• _TASK DETAILS_
Scanning the entries below, copy every line that contains the word "bowl".

*** RECORDS SUPPLIED Section Begins ***

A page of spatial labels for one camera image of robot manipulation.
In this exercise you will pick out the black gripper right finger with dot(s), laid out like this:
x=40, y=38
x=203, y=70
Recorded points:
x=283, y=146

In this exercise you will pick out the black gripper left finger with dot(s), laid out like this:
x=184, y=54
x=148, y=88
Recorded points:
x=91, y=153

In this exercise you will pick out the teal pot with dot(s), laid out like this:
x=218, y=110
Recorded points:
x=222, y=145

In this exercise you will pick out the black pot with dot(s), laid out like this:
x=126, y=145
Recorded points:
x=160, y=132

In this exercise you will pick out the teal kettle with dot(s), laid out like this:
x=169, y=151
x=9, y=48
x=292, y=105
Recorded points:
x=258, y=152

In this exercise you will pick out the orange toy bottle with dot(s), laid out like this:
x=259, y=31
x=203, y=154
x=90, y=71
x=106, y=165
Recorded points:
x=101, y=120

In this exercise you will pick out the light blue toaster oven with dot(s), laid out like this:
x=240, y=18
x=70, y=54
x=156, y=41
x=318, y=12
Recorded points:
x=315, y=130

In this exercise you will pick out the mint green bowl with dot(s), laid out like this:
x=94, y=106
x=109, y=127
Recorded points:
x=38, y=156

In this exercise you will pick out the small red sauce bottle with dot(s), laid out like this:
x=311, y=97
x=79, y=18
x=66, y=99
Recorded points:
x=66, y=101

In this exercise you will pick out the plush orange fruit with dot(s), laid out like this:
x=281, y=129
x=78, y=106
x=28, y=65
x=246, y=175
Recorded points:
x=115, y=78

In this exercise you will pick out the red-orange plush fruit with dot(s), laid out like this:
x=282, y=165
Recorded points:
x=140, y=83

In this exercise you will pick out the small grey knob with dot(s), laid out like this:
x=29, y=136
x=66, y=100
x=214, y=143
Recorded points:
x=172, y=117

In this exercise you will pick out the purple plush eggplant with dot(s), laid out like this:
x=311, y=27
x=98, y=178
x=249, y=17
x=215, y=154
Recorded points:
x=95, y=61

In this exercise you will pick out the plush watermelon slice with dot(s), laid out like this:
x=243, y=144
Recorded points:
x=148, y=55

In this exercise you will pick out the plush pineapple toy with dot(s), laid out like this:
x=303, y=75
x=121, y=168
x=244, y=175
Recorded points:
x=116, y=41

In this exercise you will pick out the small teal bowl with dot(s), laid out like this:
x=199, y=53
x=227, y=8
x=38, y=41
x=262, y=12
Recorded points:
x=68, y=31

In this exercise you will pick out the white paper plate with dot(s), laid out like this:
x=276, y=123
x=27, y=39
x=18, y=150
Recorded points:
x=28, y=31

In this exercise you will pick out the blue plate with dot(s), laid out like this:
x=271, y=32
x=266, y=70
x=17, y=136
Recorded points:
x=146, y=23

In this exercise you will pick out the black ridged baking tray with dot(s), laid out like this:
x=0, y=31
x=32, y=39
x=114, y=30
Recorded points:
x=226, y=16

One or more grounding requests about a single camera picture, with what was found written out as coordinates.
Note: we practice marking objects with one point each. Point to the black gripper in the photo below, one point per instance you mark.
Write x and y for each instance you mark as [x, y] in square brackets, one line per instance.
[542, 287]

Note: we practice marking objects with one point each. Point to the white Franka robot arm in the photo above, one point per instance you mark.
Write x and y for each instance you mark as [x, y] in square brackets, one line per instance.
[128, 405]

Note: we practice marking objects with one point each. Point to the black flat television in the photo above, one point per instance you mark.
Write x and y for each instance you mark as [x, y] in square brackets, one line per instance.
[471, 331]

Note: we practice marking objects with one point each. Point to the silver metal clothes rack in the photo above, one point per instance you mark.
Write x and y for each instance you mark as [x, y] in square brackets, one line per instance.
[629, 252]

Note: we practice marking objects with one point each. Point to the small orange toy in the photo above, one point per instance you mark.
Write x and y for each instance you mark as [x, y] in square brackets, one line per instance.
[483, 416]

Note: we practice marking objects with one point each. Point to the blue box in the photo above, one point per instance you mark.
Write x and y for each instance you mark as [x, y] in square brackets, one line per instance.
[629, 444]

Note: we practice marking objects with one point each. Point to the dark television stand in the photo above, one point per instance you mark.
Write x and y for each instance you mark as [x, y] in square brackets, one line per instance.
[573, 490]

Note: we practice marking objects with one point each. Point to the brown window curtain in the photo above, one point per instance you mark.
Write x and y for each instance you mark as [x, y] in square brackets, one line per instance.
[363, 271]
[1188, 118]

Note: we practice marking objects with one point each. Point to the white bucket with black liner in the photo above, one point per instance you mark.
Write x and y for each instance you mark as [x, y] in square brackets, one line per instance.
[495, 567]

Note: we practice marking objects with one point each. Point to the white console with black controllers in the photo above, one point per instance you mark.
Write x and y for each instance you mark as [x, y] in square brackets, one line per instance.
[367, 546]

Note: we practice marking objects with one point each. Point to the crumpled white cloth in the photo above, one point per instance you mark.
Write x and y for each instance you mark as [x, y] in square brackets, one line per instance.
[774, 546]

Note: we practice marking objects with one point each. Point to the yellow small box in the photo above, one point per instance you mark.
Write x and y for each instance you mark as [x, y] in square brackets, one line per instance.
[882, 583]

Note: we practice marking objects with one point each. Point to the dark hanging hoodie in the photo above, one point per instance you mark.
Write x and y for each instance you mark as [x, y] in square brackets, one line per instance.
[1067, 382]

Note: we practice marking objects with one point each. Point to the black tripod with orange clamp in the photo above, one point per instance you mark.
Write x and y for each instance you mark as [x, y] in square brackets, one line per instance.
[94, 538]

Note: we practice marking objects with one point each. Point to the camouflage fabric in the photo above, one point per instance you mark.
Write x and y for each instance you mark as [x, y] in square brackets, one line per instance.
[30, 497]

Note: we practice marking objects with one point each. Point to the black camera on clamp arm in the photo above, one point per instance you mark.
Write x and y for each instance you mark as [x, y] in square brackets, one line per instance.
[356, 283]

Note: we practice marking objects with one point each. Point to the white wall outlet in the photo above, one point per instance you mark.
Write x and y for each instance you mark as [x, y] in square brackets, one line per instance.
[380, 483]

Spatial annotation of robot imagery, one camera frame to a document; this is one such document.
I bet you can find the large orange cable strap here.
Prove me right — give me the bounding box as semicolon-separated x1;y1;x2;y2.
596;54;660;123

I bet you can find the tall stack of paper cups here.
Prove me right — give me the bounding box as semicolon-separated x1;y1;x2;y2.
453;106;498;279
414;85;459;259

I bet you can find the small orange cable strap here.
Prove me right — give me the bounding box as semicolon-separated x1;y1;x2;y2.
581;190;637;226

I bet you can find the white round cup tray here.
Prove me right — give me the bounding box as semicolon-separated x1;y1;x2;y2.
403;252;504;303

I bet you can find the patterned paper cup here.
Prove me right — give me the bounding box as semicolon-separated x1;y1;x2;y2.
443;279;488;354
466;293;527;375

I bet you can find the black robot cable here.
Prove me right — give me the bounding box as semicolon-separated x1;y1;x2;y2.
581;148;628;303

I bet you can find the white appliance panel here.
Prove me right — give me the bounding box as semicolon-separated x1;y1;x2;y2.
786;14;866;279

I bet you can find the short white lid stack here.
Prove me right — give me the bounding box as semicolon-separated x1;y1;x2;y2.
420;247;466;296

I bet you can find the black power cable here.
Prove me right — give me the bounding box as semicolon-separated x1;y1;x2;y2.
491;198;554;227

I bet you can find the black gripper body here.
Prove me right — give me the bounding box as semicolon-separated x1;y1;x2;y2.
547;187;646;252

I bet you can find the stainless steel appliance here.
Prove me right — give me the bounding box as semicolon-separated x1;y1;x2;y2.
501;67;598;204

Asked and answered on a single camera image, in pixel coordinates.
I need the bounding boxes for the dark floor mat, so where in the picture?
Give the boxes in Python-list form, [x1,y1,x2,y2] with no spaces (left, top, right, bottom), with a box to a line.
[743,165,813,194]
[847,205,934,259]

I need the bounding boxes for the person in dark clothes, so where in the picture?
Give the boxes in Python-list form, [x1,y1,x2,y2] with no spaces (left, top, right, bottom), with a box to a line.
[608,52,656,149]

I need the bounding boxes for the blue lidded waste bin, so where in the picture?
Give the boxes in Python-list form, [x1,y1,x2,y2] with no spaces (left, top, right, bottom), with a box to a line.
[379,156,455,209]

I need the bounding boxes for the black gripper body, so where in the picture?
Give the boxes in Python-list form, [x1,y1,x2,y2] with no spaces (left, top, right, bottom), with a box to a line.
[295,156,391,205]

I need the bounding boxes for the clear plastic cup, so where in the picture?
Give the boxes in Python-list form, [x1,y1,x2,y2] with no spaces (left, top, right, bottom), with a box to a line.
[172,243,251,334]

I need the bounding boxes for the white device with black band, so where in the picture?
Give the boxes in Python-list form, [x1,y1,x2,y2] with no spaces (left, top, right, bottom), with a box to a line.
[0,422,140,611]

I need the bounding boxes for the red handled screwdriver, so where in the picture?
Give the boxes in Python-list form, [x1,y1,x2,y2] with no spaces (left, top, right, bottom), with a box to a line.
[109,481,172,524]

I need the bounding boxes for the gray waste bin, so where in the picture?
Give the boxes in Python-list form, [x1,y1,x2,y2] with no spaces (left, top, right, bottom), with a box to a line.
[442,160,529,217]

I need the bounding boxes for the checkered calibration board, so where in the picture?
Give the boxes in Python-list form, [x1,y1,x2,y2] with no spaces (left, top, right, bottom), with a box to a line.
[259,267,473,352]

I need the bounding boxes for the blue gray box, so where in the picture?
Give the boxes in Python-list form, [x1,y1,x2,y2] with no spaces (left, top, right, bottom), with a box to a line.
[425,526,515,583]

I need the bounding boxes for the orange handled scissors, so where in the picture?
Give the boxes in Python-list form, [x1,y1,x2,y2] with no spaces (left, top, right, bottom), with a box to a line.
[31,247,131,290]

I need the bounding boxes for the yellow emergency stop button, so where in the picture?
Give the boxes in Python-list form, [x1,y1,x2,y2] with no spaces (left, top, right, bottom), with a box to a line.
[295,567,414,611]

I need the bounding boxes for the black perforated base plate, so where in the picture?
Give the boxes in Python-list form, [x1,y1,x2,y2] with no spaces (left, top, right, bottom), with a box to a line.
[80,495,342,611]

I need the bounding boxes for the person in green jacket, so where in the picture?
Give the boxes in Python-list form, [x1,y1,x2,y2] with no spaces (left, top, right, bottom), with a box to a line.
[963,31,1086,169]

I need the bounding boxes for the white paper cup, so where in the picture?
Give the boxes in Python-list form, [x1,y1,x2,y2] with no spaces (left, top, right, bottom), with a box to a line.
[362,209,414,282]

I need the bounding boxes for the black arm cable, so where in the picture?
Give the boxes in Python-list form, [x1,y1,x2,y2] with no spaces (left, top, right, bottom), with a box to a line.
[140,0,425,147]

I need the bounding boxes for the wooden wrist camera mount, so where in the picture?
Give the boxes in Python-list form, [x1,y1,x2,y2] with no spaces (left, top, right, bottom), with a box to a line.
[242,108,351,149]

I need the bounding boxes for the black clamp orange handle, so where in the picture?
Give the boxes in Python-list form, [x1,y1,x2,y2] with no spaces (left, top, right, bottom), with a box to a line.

*** RECORDS SUPPLIED Section Ends ***

• _TASK OUTPUT_
In this exercise you will pick out the mint green bowl with dot(s), laid out like this:
In this exercise you will pick out the small teal bowl with dot(s), laid out like this:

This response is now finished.